Synthesis of nucleotide-activated disaccharides with β-galactosidase from Bacillus circulans and α-galactosidase from Bifidobacterium adolescentis

Abstract

The enzymatic synthesis of nucleotide-activated disaccharides by glycosidase-catalyzed transglycosylation reactions was investigated. High product yields were obtained when the kinetically driven syntheses were performed in frozen aqueous solutions at −5 °C. β-Galactosidase from Bacillus circulans catalyzed the transfer of d-galactose from lactose onto the nucleotide sugar UDP-Gal stereo- and regioselectively, forming the nucleotide disaccharide Gal(β1–4)Gal(α1-UDP. α-Galactosidase from Bifidobacterium adolescentis accepted UDP-Gal and UDP-Glc only when the reaction was performed at −5 °C with melibiose as glycoside donor.

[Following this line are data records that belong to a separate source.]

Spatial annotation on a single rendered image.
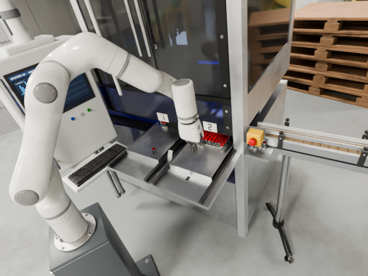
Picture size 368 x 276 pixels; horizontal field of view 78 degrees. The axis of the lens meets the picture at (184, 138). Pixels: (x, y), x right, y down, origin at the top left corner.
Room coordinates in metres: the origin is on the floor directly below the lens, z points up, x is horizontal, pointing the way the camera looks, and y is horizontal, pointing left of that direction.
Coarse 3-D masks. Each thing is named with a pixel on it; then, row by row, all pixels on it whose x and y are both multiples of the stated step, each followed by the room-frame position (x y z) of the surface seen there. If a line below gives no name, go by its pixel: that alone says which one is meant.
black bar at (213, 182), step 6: (234, 150) 0.96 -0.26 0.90; (228, 156) 0.92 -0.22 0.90; (228, 162) 0.89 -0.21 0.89; (222, 168) 0.84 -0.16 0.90; (216, 174) 0.81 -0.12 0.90; (216, 180) 0.77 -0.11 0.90; (210, 186) 0.74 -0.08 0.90; (204, 192) 0.71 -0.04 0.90; (210, 192) 0.72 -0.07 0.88; (204, 198) 0.68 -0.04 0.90
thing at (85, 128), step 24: (0, 48) 1.34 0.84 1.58; (24, 48) 1.33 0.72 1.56; (48, 48) 1.39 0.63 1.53; (0, 72) 1.21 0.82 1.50; (24, 72) 1.27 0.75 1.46; (0, 96) 1.25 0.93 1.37; (24, 96) 1.23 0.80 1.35; (72, 96) 1.38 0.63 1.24; (96, 96) 1.49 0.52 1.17; (72, 120) 1.34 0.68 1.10; (96, 120) 1.44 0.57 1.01; (72, 144) 1.29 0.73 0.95; (96, 144) 1.39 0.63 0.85
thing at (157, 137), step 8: (152, 128) 1.36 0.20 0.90; (160, 128) 1.38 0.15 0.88; (168, 128) 1.35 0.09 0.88; (144, 136) 1.29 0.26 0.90; (152, 136) 1.29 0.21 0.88; (160, 136) 1.27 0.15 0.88; (168, 136) 1.25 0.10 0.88; (176, 136) 1.24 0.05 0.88; (136, 144) 1.23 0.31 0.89; (144, 144) 1.23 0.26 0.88; (152, 144) 1.21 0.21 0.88; (160, 144) 1.19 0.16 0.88; (168, 144) 1.17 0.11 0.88; (128, 152) 1.15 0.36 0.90; (136, 152) 1.15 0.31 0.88; (144, 152) 1.14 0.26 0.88; (152, 152) 1.12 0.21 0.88; (160, 152) 1.10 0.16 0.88; (152, 160) 1.03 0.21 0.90
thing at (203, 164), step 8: (232, 144) 1.04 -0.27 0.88; (184, 152) 1.05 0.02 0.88; (200, 152) 1.03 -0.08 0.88; (208, 152) 1.01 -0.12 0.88; (216, 152) 1.00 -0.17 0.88; (224, 152) 0.98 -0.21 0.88; (176, 160) 0.99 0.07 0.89; (184, 160) 0.98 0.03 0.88; (192, 160) 0.97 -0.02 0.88; (200, 160) 0.96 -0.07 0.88; (208, 160) 0.94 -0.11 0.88; (216, 160) 0.93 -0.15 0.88; (224, 160) 0.90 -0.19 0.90; (176, 168) 0.92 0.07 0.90; (184, 168) 0.92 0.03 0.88; (192, 168) 0.91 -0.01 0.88; (200, 168) 0.90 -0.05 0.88; (208, 168) 0.88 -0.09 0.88; (216, 168) 0.87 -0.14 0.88; (200, 176) 0.82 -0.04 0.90; (208, 176) 0.79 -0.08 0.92
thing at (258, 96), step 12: (72, 0) 1.57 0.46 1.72; (84, 24) 1.56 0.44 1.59; (12, 36) 2.22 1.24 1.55; (288, 48) 1.64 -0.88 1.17; (276, 60) 1.39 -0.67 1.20; (288, 60) 1.67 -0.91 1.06; (264, 72) 1.21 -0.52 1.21; (276, 72) 1.41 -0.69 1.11; (108, 84) 1.55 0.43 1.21; (264, 84) 1.21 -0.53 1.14; (276, 84) 1.42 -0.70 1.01; (204, 96) 1.07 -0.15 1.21; (252, 96) 1.05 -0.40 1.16; (264, 96) 1.22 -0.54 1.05; (252, 108) 1.05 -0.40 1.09
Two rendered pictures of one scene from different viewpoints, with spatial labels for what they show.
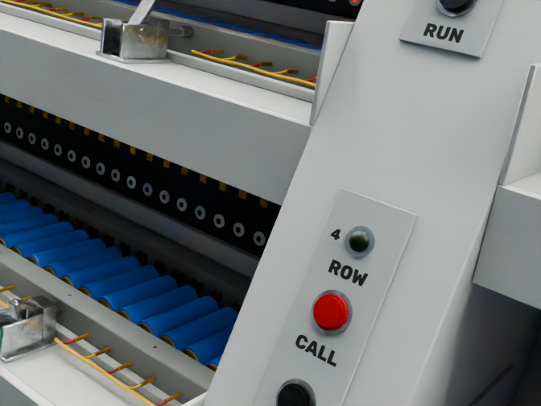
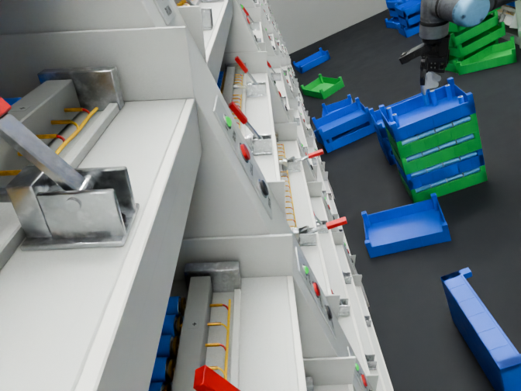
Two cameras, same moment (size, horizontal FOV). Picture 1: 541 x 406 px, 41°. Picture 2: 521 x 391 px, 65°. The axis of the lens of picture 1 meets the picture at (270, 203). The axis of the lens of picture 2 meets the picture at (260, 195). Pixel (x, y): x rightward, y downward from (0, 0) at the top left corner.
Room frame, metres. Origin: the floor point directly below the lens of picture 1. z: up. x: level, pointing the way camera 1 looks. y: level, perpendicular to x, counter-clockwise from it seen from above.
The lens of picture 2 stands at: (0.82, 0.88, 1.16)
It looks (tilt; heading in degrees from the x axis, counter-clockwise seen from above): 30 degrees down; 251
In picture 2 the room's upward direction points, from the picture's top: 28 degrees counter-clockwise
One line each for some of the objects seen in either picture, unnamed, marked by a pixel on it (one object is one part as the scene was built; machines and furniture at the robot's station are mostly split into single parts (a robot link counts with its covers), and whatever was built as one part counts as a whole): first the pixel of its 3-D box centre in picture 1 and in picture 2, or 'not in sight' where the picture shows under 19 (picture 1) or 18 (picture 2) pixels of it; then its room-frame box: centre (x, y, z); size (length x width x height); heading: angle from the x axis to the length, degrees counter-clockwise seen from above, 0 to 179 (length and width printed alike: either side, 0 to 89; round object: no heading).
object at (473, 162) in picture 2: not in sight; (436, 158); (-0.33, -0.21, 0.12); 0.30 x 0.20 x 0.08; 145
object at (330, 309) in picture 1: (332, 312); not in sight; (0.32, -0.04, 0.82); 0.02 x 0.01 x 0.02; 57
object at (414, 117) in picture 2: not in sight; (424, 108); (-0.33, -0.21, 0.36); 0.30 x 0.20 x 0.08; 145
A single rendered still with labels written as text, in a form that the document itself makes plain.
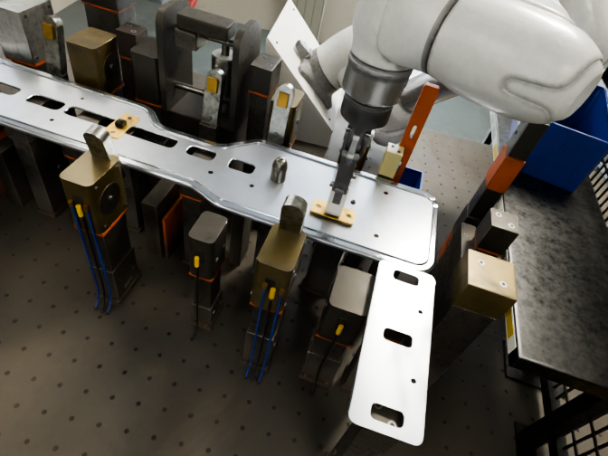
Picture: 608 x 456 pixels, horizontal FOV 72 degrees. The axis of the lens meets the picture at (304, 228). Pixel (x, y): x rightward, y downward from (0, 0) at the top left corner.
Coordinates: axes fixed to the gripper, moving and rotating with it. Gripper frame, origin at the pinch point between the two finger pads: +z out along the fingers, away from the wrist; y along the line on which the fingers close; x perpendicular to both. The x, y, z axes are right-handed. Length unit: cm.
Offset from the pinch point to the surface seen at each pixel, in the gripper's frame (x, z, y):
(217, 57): 34.4, -6.1, 24.3
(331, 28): 56, 90, 317
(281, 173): 11.7, 2.1, 3.7
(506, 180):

Enzyme and donor concentrations were optimized for the preparative synthesis yielding Gal(α1–3)Glc(α1-UDP and Gal(α1–3)Gal(α1-UDP as analyzed by MALDI-TOF mass spectrometry and 1D and 2D 1H and 13C NMR spectroscopy. The reported products are invaluable tools for studies on their possible biochemical function as donor substrates or inhibitors of Leloir glycosyltransferases.